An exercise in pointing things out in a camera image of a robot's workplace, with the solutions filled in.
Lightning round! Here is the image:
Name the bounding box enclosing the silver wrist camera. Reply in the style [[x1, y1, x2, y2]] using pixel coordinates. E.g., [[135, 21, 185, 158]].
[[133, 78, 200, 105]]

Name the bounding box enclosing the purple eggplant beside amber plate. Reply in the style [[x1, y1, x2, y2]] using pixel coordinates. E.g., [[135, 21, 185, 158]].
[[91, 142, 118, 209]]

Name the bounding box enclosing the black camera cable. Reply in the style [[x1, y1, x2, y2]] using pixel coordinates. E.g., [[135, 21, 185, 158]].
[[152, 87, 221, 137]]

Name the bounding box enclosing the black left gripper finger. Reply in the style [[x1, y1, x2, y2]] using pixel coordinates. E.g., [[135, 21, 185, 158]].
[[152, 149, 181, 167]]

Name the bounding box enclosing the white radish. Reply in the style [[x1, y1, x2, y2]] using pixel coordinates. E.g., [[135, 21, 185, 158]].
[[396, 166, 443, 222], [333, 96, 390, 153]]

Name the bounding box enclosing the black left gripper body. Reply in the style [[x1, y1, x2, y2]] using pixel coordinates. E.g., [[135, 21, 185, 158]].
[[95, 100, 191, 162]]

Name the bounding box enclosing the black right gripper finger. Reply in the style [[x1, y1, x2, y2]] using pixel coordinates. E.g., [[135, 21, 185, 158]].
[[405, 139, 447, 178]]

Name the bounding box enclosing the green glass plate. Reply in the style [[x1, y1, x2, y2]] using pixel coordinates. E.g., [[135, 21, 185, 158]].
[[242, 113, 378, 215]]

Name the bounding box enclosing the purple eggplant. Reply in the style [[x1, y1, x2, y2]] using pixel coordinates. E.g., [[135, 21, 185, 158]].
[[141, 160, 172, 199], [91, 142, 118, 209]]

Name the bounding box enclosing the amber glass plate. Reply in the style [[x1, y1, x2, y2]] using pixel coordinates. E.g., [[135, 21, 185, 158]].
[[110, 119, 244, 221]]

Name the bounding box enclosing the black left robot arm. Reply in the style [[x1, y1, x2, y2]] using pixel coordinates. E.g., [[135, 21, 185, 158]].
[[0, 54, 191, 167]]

[Problem details] Repeat the data. Leave nothing out and change nothing.

[Solution to this exercise]
An exercise in pointing things out in a camera image of a robot's workplace, with the solutions filled in.
Lightning round! Here is the image:
Name the bounding box enclosing the silver wrist camera. Reply in the style [[x1, y1, x2, y2]] using pixel coordinates. E.g., [[135, 21, 185, 158]].
[[133, 78, 200, 105]]

Name the bounding box enclosing the purple eggplant beside amber plate. Reply in the style [[x1, y1, x2, y2]] using pixel coordinates. E.g., [[135, 21, 185, 158]].
[[91, 142, 118, 209]]

Name the bounding box enclosing the black camera cable. Reply in the style [[x1, y1, x2, y2]] using pixel coordinates. E.g., [[135, 21, 185, 158]].
[[152, 87, 221, 137]]

Name the bounding box enclosing the black left gripper finger. Reply in the style [[x1, y1, x2, y2]] using pixel coordinates. E.g., [[135, 21, 185, 158]].
[[152, 149, 181, 167]]

Name the bounding box enclosing the white radish. Reply in the style [[x1, y1, x2, y2]] using pixel coordinates. E.g., [[135, 21, 185, 158]].
[[396, 166, 443, 222], [333, 96, 390, 153]]

Name the bounding box enclosing the black left gripper body. Reply in the style [[x1, y1, x2, y2]] using pixel coordinates. E.g., [[135, 21, 185, 158]].
[[95, 100, 191, 162]]

Name the bounding box enclosing the black right gripper finger. Reply in the style [[x1, y1, x2, y2]] using pixel coordinates. E.g., [[135, 21, 185, 158]].
[[405, 139, 447, 178]]

Name the bounding box enclosing the green glass plate. Reply in the style [[x1, y1, x2, y2]] using pixel coordinates. E.g., [[135, 21, 185, 158]].
[[242, 113, 378, 215]]

Name the bounding box enclosing the purple eggplant. Reply in the style [[x1, y1, x2, y2]] using pixel coordinates. E.g., [[135, 21, 185, 158]].
[[141, 160, 172, 199], [91, 142, 118, 209]]

Name the bounding box enclosing the amber glass plate. Reply in the style [[x1, y1, x2, y2]] using pixel coordinates. E.g., [[135, 21, 185, 158]].
[[110, 119, 244, 221]]

Name the bounding box enclosing the black left robot arm. Reply in the style [[x1, y1, x2, y2]] using pixel coordinates. E.g., [[135, 21, 185, 158]].
[[0, 54, 191, 167]]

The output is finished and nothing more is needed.